-------- Data section
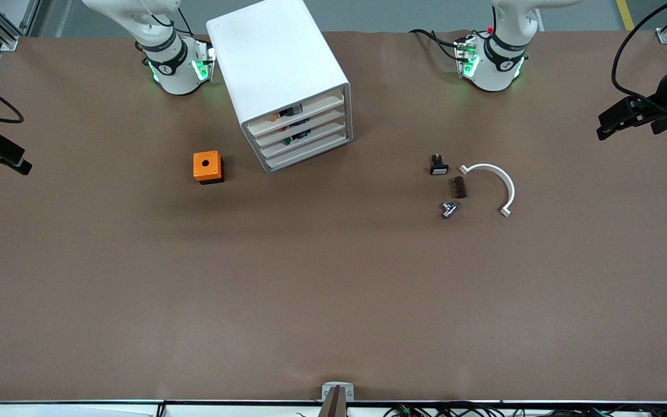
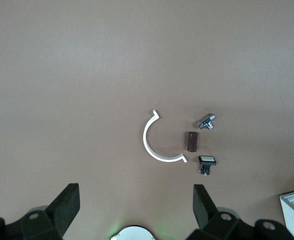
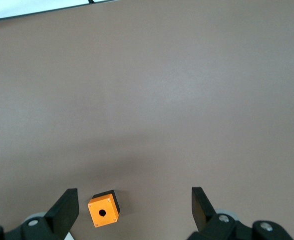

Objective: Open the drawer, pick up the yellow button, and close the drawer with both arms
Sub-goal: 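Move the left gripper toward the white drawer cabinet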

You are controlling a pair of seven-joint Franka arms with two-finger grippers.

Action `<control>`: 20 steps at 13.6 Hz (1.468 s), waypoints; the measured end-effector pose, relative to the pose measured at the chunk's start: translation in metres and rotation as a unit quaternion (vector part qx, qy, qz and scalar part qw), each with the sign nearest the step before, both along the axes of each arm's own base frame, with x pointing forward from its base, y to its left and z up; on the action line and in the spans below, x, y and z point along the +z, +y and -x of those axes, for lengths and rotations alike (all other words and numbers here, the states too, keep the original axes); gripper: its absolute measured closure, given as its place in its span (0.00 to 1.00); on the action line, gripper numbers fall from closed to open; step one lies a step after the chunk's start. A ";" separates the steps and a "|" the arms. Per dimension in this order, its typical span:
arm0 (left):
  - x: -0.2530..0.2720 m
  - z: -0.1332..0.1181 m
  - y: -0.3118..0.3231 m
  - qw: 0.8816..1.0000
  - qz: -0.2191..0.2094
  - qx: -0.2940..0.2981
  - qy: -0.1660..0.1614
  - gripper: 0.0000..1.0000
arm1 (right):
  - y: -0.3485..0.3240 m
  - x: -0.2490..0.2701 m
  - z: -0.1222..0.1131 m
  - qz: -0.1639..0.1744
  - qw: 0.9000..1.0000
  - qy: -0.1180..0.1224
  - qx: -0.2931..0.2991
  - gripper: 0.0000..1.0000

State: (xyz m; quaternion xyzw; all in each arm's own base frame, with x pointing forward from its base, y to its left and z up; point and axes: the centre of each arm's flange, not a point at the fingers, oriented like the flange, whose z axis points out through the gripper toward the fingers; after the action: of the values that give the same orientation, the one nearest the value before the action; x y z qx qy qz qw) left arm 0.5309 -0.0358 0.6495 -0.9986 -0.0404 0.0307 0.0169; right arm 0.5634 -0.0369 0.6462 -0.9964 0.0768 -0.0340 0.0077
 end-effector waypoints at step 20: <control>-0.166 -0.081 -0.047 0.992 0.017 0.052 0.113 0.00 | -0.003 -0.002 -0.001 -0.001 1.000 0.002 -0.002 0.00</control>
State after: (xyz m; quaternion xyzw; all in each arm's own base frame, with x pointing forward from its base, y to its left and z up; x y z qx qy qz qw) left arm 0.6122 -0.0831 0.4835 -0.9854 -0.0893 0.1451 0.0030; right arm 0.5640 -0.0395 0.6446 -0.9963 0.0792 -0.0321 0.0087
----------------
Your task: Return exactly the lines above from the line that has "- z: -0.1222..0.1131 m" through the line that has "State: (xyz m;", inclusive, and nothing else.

Output of the exercise:
  - z: -0.1222..0.1131 m
  - qz: -0.1639..0.1744
  - qw: 0.9000..1.0000
  - qy: -0.1180..0.1224
  - qx: -0.2931..0.2991
  - gripper: 0.0000..1.0000

State: (xyz m; quaternion xyzw; all in each arm's own base frame, with x pointing forward from its base, y to its left and z up; point and axes: the centre of each arm's flange, not a point at the fingers, oriented like the flange, whose z axis points out through the gripper toward the fingers; after the action: of the values that give the same orientation, the one nearest the value before the action; x y z qx qy qz qw) left arm 0.5309 -0.0358 0.6495 -0.9986 -0.0404 0.0307 0.0169; right arm 0.5634 -0.0369 0.6462 -0.9964 0.0768 -0.0340 0.0077

Output for the exercise is complete.